## Task brief
Leaving pictures aside, restate exactly the lines of the data below, from the first one through the line that contains "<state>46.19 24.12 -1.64".

## Given records

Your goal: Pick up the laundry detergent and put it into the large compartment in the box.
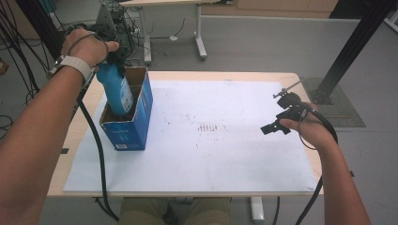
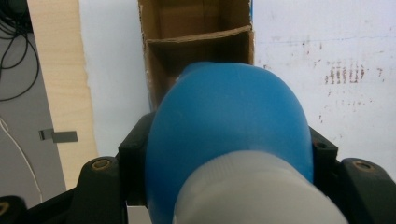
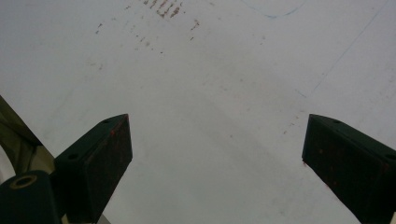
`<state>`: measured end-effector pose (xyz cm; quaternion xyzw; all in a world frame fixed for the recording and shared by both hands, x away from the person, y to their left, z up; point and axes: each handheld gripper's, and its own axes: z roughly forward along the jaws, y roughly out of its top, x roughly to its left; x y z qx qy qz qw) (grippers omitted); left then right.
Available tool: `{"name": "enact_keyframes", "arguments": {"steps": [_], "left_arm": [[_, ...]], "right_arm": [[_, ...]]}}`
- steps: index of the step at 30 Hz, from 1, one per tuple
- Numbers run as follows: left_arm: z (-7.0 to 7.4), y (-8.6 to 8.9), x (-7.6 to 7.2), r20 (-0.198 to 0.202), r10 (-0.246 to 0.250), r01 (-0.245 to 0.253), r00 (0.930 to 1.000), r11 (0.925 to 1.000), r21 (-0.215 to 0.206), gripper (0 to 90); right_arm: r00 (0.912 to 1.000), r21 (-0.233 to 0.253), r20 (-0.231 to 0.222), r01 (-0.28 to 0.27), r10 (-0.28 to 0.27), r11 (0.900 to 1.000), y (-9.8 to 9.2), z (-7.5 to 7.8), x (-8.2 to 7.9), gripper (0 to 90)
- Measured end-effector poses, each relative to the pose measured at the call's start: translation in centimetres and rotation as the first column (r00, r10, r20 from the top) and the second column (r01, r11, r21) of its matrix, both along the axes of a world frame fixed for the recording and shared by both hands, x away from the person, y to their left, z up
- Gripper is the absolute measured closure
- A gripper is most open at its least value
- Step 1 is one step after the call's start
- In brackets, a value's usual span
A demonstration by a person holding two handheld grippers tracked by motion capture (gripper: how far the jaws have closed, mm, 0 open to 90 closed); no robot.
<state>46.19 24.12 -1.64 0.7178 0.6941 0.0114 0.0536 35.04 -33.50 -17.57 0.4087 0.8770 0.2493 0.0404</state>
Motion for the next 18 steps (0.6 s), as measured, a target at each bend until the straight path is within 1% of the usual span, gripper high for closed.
{"name": "enact_keyframes", "arguments": {"steps": [4,5,10,13,18], "left_arm": [[-0.9,0.0,0.2,-0.006,-0.004,0.004,1.0,1.0,-0.003,37.6],[-1.2,-0.1,0.3,-0.014,-0.012,0.012,0.9998,0.9999,-0.002,37.6],[-2.3,0.2,0.4,-0.014,-0.01,0.009,0.9999,0.9999,-0.012,37.6],[-2.8,0.1,0.6,-0.021,-0.011,0.011,0.9997,0.9999,-0.01,37.5],[-3.7,0.0,0.7,-0.022,-0.013,0.013,0.9997,0.9999,-0.005,37.5]], "right_arm": [[1.0,0.0,-0.005,0.004,-0.004,1.0,-0.1,-0.2,0.0,8.3],[1.0,0.001,-0.005,0.004,-0.004,1.0,-0.1,-0.2,0.0,8.3],[0.9999,0.002,-0.012,0.008,-0.008,1.0,-0.2,-0.5,0.0,8.3],[0.9999,0.002,-0.015,0.008,-0.008,1.0,-0.2,-0.6,0.0,8.3],[0.9997,0.002,-0.021,0.011,-0.011,1.0,-0.2,-0.8,0.0,8.3]]}}
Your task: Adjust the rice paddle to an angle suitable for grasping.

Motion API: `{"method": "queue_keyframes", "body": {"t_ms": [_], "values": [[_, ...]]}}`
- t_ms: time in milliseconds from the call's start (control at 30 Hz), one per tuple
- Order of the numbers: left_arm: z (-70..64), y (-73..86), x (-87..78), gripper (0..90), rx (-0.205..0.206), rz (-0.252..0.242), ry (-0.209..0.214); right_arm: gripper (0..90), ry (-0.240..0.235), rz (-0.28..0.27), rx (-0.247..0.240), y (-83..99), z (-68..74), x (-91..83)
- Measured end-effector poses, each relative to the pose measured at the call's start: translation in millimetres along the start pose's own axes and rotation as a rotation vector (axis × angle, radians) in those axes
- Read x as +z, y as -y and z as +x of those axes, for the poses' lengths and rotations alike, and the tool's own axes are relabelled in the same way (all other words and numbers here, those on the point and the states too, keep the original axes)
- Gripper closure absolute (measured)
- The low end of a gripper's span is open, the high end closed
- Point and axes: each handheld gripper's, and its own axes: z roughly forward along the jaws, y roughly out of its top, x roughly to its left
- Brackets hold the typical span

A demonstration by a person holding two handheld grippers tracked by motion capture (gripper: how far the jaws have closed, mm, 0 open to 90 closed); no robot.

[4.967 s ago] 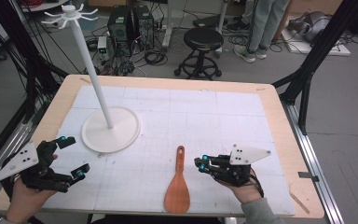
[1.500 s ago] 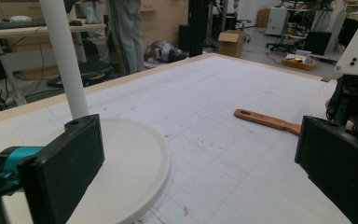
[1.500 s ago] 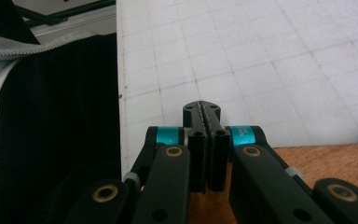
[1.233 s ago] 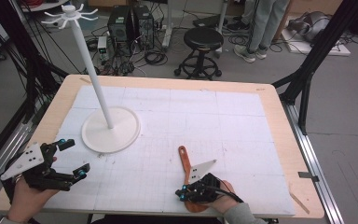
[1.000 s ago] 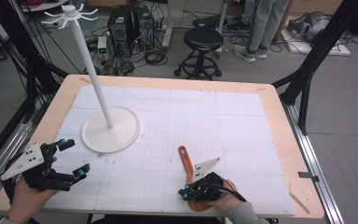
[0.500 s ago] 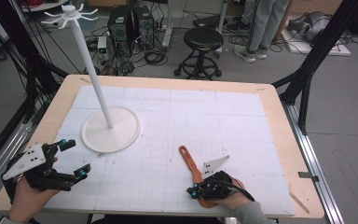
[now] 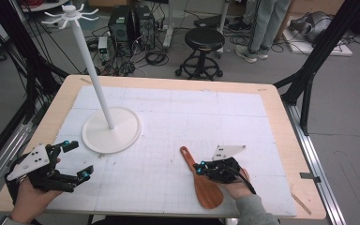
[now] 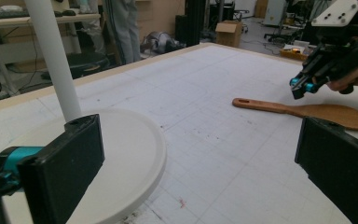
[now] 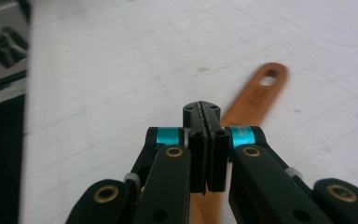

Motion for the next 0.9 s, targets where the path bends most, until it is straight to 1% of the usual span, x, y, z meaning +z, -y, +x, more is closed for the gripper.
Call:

## Problem solution
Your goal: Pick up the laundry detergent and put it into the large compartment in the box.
`<state>`: measured end-effector pose (xyz cm; quaternion xyzw; all in a world frame fixed for the recording and shared by both hands, x away from the person, y to their left, z up; point and axes: each handheld gripper's, and its own axes: z roughly forward along the jaws, y roughly out of its top, x roughly to its left; x y z qx qy qz qw) (grippers omitted); left then right.
Available tool: `{"name": "enact_keyframes", "arguments": {"steps": [_], "left_arm": [[_, ...]], "right_arm": [[_, ...]]}}`
- steps: index of the step at 30 Hz, from 1, one per tuple
- Numbers run as follows: left_arm: z (-7.0 to 7.4), y (-8.6 to 8.9), x (-7.6 to 7.2), r20 (-0.198 to 0.202), r10 (-0.246 to 0.250), r01 (-0.245 to 0.253), r00 (0.930 to 1.000), r11 (0.925 to 1.000), r21 (-0.215 to 0.206), gripper (0 to 90); right_arm: r00 (0.912 to 1.000), r21 (-0.233 to 0.253), r20 (-0.231 to 0.222), r01 (-0.28 to 0.27), r10 (-0.28 to 0.27), r11 (0.900 to 1.000), y (-9.8 to 9.2), z (-7.5 to 7.8), x (-8.2 to 7.9), gripper (0 to 90)
- Measured end-effector poses, each relative to the pose measured at the call's start: translation in centimetres and rotation as the first column (r00, r10, r20 from the top) and the second column (r01, r11, r21) of its matrix, both along the axes of a world frame fixed for the recording and shared by both hands, x away from the person, y to their left, z up
- Gripper is the absolute measured closure
- A gripper is most open at its least value
- Step 1 is one step after the call's start
- In brackets, a value's usual span
A demonstration by a person holding two handheld grippers tracked by motion capture (gripper: how far the jaws have closed, mm, 0 open to 90 closed); no robot.
<state>46.19 24.12 -1.64 0.7178 0.6941 0.0114 0.0536 35.04 -33.50 -17.57 0.4087 0.8770 0.2493 0.0404</state>

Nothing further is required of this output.